◆ What is expected
Look below for the line containing "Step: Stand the". Reproduce it and every line after it exactly, and nothing more.

= = =

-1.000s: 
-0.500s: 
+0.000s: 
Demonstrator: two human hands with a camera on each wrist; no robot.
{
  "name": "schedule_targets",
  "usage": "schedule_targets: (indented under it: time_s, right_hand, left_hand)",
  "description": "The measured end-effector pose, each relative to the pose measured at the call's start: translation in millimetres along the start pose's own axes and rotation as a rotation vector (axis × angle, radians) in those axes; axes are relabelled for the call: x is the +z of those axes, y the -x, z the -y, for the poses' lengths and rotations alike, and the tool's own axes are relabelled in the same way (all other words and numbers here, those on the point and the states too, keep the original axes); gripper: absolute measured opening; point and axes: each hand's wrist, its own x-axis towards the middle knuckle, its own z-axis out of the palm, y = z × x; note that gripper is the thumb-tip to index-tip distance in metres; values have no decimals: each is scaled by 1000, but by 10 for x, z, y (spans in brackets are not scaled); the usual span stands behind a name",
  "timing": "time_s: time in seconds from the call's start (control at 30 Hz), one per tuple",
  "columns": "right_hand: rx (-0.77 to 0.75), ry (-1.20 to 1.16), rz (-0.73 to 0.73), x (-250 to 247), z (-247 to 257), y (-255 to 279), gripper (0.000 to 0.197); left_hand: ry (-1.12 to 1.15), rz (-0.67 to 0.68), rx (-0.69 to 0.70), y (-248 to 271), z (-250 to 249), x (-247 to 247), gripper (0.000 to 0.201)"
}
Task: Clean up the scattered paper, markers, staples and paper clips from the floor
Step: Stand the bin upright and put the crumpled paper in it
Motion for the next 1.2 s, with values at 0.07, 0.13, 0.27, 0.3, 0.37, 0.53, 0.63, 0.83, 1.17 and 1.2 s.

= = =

◆ Answer box
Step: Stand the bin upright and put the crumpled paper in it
Motion for the next 1.2 s, with values at 0.07, 0.13, 0.27, 0.3, 0.37, 0.53, 0.63, 0.83, 1.17 and 1.2 s.

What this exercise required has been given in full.